Just like with Shalimar, once I “got it”, I fell in love too. I didn’t need to, but I did.

Chanel No. 5 isn’t difficult to wear. (I do think Shalimar can be, and so many people get “vomit” from that roller coaster switchover from lemon and bergamot to vanilla.) Chanel No. 5 has no tough spots, and I suspect that’s part of the reason for its success.

Because Chanel No. 5 also isn’t boring. Just like books for people who read for fun but don’t want to wade through boring ones, Chanel No. 5 offers enough gentle twists and turns to keep you involved, but doesn’t demand all your attention.

Its claim to fame is the aldehydes – aldehydes, aldehydes – and that was its original originalness, of course. Let’s overdose the top of the perfume with aldehydes, those bubbly bright champagne molecules that read as “clean” or “effervescent” to so many people, and lead into a floral blend, rather than a soliflore, from there.

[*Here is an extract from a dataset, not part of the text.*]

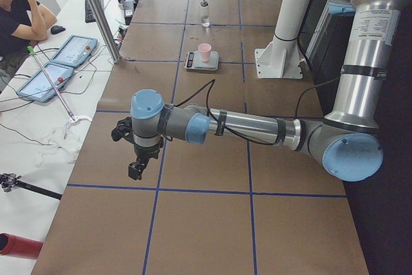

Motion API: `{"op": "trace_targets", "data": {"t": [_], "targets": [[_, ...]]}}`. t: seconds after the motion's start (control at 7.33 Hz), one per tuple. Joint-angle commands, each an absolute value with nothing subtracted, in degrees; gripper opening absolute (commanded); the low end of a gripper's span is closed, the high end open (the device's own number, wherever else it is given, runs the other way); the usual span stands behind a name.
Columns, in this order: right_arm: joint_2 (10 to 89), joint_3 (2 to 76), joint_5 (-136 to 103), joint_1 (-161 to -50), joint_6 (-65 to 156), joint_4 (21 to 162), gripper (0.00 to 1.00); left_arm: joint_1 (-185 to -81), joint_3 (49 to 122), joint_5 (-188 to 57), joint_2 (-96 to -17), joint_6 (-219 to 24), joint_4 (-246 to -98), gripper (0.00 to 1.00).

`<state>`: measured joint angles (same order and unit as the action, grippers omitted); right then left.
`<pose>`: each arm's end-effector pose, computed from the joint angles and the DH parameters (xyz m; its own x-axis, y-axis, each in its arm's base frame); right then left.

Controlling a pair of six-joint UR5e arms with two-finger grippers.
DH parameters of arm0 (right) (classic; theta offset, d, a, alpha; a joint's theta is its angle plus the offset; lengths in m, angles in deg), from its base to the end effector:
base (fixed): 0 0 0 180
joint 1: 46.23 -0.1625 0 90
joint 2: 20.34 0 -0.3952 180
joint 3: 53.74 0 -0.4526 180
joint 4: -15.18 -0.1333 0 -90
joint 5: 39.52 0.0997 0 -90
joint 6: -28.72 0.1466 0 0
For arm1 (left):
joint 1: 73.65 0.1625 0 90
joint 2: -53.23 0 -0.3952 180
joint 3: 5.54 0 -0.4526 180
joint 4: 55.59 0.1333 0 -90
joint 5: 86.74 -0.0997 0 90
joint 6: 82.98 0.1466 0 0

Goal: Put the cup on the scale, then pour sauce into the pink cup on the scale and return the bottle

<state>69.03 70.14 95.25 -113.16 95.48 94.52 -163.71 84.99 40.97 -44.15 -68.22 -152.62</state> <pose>-0.1767 -0.4915 0.3039 0.4343 0.3049 0.8476 -0.3113 0.9338 -0.1764 -0.0443 -0.6252 0.5785 0.7654 0.3978 -0.5058 -0.2006 0.8943 0.3999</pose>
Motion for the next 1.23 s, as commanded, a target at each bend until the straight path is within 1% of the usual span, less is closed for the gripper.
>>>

The aldehydes aren’t the part I love, though. I have nothing against aldehydes; I just don’t adore them. And I’m not sure any perfume can live for a hundred years on the reputation of its top notes.

That opening is what made people for the first time enjoy the smell of “clean and fresh”. If you’ve read The Secret History of Chanel No. 5, you know that author attributes the passion for fresh cleanness to Coco’s time in an orphanage, where the nuns kept things and people clean with a firm nun hand. That was indeed a big change in 1921, when frankly most clothes didn’t get washed that often (and perhaps many people didn’t either).

So let’s start laying blame for the modern passion for “clean” smells at Coco’s feet where it belongs.

But that’s not the reason I love to wear Chanel No. 5. I love the heart of perfectly intertwined rose and jasmine. That’s what I mostly smell when I wear it, and it is to me the epitome of what a floral perfume should be: as if you had a bouquet of gorgeous fresh flowers near you, but not suffocating you; as if a waft of spring air had brought you the scent of something real.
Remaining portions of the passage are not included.